Second Harvest Food Bank and Good Samaritan Ministries made the most of the final day of voting in Walmart’s Fighting Hunger Together Facebook race for $1 million Monday, heartened by the support of online voters who put the agencies in line for what appeared to be a solid second place finish and a $50,000 cash prize to fight hunger in the local region.
“It’s a pretty sure bet we will be in the top 20 and we may even stay in second place,” Rhonda Chafin, executive director of the regional food bank, said early Monday afternoon as Second Harvest staff members, volunteers and supporters continued their rally for online votes.
“Fifty thousand dollars is huge and we want to the thank all of the community for their support,” Chafin said.
After 16 consecutive days at the top of the competition’s leader board, the Johnson City area lost its lead early Friday morning to Youngstown, Ohio, which began gaining about 3,000 votes daily early last week and by the end of the day on Friday had surged ahead by more than 10,000 votes.
Friday’s fall from the No. 1 position caused the food bank and Good Samaritan to redouble their online networking and to stage several public voting events which contineued on Monday at the food bank and at Summit Leadership Foundation office on Hanover Road.
“We won’t stop until midnight,” Chafin said. “We did well over the weekend and we were able to hold (Youngstown’s lead) to about 10,000 votes.
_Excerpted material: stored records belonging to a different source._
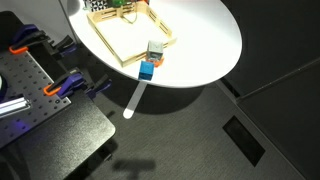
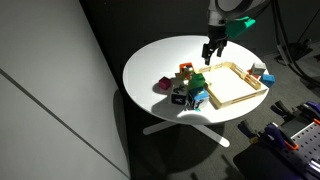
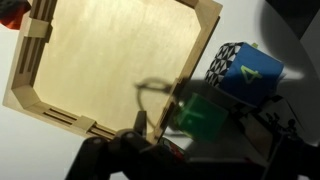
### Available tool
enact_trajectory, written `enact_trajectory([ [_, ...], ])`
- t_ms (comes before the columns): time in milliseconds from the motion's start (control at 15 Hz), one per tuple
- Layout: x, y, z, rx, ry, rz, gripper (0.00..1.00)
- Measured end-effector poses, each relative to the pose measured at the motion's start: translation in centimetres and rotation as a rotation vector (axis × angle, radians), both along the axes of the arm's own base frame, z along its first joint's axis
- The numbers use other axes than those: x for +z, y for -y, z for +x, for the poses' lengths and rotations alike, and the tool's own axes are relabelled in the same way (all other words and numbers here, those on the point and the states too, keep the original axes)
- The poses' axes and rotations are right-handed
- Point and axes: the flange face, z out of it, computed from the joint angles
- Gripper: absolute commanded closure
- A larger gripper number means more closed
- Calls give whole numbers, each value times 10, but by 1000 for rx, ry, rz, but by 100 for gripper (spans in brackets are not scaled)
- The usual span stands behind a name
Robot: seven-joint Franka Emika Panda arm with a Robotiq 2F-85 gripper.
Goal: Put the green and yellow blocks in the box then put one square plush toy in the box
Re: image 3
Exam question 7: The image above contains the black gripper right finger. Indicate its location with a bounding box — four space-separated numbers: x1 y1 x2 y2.
265 130 320 180

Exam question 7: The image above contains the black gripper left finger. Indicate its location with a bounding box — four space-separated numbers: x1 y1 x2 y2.
64 110 188 180

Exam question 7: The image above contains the green toy block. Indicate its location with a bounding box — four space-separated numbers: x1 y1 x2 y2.
172 92 230 143

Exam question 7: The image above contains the black white checker plush cube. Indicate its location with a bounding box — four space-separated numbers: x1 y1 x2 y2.
229 94 301 162

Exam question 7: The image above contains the blue plush cube with number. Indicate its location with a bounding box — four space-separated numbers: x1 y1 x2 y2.
203 41 286 108

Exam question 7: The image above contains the shallow wooden tray box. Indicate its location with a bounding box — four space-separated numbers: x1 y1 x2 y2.
2 0 224 145

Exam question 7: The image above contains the red toy block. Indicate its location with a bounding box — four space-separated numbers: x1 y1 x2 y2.
0 9 32 31

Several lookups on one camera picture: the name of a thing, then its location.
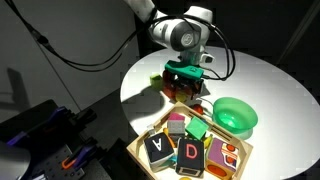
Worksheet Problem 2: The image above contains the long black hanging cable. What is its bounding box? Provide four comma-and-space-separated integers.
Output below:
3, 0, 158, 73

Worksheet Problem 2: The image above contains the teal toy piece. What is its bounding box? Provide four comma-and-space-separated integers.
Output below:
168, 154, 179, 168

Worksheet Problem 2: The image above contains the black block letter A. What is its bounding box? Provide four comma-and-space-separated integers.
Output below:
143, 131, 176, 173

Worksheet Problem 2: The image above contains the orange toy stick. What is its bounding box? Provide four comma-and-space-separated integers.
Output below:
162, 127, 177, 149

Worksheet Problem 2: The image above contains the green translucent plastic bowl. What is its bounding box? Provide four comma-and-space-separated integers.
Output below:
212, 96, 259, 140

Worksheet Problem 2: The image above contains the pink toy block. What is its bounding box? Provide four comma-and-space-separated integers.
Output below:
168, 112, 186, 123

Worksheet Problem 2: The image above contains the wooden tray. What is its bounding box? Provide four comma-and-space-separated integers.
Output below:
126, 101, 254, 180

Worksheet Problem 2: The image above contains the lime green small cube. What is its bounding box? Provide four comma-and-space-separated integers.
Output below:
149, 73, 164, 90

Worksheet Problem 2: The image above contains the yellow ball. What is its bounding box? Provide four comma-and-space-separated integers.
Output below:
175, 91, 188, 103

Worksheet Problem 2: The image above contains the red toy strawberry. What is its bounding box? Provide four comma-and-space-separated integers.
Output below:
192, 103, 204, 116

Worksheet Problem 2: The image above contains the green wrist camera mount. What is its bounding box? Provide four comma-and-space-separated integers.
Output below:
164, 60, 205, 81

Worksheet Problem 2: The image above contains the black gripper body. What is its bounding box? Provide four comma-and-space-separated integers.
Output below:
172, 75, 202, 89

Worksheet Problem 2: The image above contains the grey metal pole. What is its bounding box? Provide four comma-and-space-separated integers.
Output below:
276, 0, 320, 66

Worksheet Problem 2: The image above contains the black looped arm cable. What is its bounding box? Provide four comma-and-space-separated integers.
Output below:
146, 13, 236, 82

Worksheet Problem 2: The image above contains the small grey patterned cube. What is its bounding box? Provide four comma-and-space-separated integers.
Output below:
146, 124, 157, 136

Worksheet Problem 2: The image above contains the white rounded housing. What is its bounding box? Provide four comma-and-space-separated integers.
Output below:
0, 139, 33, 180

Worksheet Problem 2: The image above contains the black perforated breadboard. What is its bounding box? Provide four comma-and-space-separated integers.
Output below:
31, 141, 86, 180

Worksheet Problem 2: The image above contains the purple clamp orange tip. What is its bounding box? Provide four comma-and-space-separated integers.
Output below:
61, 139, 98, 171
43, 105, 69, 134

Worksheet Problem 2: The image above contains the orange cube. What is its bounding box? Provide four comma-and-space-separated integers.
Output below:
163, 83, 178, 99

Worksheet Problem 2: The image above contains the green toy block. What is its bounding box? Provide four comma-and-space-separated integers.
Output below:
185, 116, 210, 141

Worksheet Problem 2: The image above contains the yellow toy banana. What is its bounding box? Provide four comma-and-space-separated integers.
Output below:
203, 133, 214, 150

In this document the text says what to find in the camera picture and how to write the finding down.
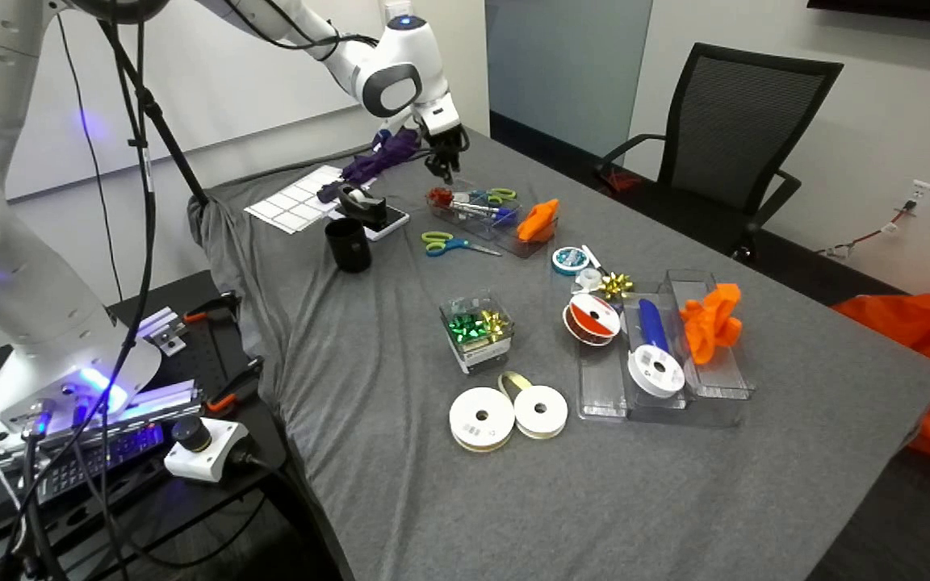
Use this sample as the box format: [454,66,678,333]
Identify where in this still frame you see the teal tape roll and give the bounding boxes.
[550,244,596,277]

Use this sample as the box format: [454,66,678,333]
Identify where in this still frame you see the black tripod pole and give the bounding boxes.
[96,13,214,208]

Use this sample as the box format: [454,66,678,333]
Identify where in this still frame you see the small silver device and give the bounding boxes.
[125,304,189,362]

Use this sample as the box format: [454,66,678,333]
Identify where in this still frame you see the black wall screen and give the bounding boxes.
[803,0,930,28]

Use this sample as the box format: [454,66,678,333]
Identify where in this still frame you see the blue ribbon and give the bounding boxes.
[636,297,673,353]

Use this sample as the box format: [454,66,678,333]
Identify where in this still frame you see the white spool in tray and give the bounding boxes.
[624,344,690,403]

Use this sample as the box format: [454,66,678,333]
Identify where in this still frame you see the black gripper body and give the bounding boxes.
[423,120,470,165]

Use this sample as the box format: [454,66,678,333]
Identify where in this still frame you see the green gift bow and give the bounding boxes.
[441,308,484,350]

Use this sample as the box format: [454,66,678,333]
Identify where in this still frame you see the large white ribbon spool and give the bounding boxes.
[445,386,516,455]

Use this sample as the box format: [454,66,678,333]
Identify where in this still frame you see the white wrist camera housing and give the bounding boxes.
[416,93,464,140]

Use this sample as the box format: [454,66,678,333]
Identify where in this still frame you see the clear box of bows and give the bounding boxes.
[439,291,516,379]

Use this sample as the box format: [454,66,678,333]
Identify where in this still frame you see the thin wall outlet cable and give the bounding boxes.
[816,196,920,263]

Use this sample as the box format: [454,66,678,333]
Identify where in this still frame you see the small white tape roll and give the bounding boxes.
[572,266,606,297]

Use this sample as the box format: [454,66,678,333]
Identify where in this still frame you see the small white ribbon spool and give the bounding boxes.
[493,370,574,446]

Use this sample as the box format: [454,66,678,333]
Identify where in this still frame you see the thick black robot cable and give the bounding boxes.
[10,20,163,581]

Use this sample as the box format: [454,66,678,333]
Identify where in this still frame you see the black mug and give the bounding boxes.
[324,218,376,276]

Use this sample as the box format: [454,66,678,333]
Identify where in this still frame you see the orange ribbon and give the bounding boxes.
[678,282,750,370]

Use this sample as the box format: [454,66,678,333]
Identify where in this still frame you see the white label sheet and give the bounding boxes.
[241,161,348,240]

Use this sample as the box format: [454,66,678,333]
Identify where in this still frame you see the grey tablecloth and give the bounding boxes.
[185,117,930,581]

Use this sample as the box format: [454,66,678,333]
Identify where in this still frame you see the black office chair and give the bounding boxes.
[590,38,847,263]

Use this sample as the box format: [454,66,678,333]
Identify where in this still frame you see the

Then Monday morning that took off again.”
At 6 p.m. on Monday with just over 60,000, the Johnson City area was running about 29,000 votes behind No. 1 Youngstown and more than 33,000 votes ahead of No. 3 Fresno, Calif. The food bank serving the region surrounding Morristown was in 10th place with nearly 6,000 votes and also solidly among the top 20 finishers who will each receive a $50,000 prize from the Walmart Foundation.
“It has been the community’s energy and enthusiasm that took us to the lead. And because of their effort, we will finish this campaign in a strong position and should be able to secure a grant worth $50,000 to combat hunger in our region,” Chafin said.
Walmart selected 200 communities nationwide to participate in the contest based on high unemployment rates in their regions. The Johnson City area was selected based on unemployment in the Metropolitan Statistical Area of Washington, Carter and Unicoi counties, which Chafin said, is among the highest in the country. The Walmart Foundation is expected to announce how the prize money will be divided among the winning food banks and their partner agencies on May 15.
Sara Wells, executive director of Good Samaritan Ministries, said regardless of how much prize money the ministry receives, the competition provided the community a “wonderful opportunity” to spotlight the widespread need for food and for jobs in the region and to involve more people in efforts to help.
“The selection stressed that people here in our area are hurting. They’re hurting for food and they’re hurting for jobs,” Wells said. “The biggest boost has been how many people have been willing to help.”